VI #044: 1 Simple Principle to Navigate Your Complex Tech Decisions
Read time: 2 minutes
Engineering and tech architecture challenges, much like business problems, rarely come with a one-size-fits-all solution.
Consider the complexity of scaling a tech stack. There’s no singular approach suitable for all companies to ensure your architecture will support growth. The variety of programming languages, databases, and cloud services is staggering, and each decision branches into a myriad of possibilities and potential outcomes.
And the wild thing is, several paths can lead to success.
But the pivotal question remains: which solution is the right fit... for your company?
To borrow wisdom from the Cheshire Cat in Alice in Wonderland, “That depends a good deal on where you want to get to.”
The “how do we build this” queries I get from CEOs and founders are often tactical. And they’re typically lacking the one critical thing needed to offer a good answer: details about the strategy.
Pursuing technical options without a strategy is a bit like navigating a crossroads blindfolded. Any direction could be correct—or not. It all depends on the desired destination.
I ran into this a lot as an engineering leader.
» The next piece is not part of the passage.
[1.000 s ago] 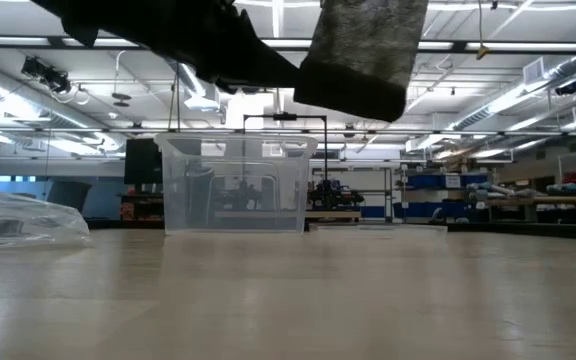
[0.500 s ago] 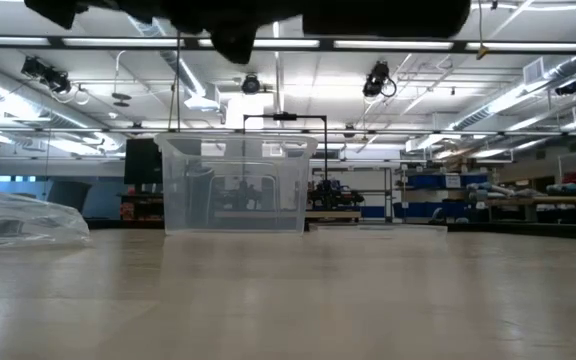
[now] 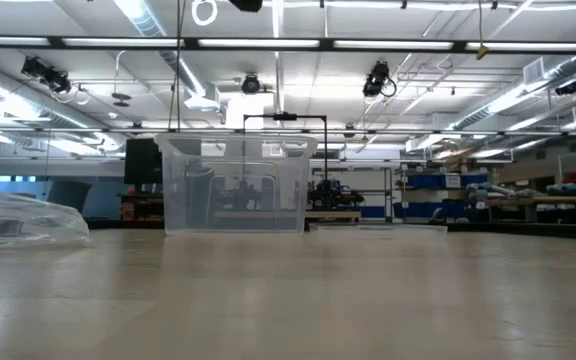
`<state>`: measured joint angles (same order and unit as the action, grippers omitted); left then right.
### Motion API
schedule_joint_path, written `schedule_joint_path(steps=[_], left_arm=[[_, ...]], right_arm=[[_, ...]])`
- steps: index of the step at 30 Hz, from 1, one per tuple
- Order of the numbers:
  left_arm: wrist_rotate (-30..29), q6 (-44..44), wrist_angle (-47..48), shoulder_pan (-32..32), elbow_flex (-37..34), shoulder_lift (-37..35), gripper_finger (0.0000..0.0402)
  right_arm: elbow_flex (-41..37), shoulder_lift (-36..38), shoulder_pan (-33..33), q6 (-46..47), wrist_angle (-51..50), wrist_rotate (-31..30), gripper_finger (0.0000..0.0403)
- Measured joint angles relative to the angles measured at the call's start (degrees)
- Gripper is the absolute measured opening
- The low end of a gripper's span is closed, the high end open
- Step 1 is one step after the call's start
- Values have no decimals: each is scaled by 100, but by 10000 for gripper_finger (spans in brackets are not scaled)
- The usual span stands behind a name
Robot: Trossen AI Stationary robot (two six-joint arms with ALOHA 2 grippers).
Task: Roll bandage
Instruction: Roll the black bandage
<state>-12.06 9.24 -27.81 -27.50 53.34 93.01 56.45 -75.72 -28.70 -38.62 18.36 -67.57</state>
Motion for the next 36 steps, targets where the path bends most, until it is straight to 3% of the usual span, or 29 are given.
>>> schedule_joint_path(steps=[7,17,27,36], left_arm=[[38,79,13,-38,11,2,0],[42,32,-2,-38,13,2,0],[38,-24,-9,-101,13,2,0],[60,-48,-7,-112,16,2,0]], right_arm=[[0,0,22,737,-768,145,7],[0,0,-121,455,-820,96,82],[0,0,-121,399,-925,99,123],[0,0,-144,1278,-931,-52,177]])
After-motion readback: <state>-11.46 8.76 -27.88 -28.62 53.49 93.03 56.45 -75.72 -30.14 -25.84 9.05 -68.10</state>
For instance, at a Fortune 500 company, I helped architect a robust, low-code development platform to deliver their next-gen enterprise solution globally. We chose a flexible, metadata-driven design to cater to their diverse client needs worldwide, in line with their long-term vision, pursuing a huge market opportunity and with significant resources at our disposal for the major initiative.
In contrast, while working with a smaller digital media company which had global aspirations also, I helped them create a leaner approach to globalization and internationalization. Their users’ simpler needs and the company’s limited resources meant we needed to take a more streamlined approach.
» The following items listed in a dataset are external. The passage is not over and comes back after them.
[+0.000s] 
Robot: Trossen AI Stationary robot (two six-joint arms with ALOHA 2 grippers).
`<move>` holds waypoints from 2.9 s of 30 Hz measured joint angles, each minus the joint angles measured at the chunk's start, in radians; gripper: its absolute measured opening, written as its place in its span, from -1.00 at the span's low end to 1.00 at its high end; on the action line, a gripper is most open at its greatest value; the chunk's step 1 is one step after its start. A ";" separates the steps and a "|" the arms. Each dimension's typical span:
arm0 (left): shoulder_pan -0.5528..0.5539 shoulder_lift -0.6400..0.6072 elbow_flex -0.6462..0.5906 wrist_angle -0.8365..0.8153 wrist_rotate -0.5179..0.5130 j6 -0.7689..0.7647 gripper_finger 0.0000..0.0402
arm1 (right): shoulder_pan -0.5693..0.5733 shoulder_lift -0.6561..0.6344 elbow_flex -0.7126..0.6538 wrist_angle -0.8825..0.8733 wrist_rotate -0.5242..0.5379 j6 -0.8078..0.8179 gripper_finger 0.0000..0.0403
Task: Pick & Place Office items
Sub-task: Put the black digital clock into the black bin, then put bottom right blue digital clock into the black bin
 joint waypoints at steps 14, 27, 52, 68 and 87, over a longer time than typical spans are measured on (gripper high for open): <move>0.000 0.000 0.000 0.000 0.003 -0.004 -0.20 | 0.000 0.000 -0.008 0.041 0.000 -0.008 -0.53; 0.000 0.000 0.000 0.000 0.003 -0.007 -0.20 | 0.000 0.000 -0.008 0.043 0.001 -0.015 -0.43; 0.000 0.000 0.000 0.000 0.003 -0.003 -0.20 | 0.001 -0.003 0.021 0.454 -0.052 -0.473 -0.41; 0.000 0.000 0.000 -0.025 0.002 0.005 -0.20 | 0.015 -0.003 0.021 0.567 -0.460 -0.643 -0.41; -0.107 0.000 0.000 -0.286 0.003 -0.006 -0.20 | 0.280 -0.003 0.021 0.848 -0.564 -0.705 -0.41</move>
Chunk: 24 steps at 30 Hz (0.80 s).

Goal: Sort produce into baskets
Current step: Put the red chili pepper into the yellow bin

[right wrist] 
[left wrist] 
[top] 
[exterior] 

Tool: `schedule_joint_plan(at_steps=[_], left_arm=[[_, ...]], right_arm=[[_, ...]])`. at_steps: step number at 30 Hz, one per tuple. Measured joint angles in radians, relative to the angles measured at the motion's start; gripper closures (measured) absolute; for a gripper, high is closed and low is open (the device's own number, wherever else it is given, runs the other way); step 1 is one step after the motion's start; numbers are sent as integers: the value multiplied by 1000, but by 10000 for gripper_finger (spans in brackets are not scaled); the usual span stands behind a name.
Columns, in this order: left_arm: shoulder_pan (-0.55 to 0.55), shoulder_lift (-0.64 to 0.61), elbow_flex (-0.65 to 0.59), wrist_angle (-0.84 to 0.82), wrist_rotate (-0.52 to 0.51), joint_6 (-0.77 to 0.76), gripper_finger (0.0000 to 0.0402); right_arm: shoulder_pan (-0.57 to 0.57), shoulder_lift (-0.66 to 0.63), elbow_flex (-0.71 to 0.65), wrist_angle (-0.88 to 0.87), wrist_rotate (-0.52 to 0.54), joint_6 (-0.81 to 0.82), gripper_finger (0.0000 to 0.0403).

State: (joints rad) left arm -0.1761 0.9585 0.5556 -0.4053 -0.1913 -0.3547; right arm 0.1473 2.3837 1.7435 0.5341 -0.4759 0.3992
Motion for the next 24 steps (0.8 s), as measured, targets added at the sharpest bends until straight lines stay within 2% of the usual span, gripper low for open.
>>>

This is why one of my mentors always said, “Tactics follow strategy.”
The best engineering solutions for one organization may spell disaster for another. And the right answer for your company today might be wrong two a year or two from now if the strategy changes.
This is the lens to use on any advice you may get from someone who doesn’t know your exact strategy. Without this knowledge, it's impossible to know if it's right... for you.
In short, working with a tech architect who has the necessary expertise and takes the time and effort to understand your company's unique position and long-term objectives is crucial.
They can help you build not only a functional solution for today's needs but one that anticipates and supports your future goals to bring your broader business vision to life.
That’s all for today, I hope this helps.